*** MATERIAL PROVIDED ***
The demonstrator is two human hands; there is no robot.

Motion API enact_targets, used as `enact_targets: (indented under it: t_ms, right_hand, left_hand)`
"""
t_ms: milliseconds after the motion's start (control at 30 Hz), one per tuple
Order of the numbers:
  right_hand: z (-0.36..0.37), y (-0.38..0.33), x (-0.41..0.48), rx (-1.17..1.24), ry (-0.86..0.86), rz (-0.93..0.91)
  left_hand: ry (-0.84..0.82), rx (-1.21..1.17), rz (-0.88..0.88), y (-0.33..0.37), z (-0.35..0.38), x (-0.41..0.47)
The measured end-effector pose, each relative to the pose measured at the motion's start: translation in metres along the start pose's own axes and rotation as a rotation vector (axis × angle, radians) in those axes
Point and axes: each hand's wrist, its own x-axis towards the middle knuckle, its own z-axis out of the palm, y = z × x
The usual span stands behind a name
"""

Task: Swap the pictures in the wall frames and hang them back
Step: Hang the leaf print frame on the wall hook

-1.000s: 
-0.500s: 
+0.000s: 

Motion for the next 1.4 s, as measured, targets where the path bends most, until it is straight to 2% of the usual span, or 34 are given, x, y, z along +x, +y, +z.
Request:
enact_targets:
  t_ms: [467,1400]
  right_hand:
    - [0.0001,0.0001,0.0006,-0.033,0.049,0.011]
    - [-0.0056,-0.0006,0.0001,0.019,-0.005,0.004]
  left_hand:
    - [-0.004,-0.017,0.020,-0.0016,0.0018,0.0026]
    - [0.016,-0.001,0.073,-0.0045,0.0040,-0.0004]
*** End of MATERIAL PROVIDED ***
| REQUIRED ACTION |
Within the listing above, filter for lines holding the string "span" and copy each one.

| TASK ANSWER |
The usual span stands behind a name
Motion for the next 1.4 s, as measured, targets where the path bends most, until it is straight to 2% of the usual span, or 34 are given, x, y, z along +x, +y, +z.

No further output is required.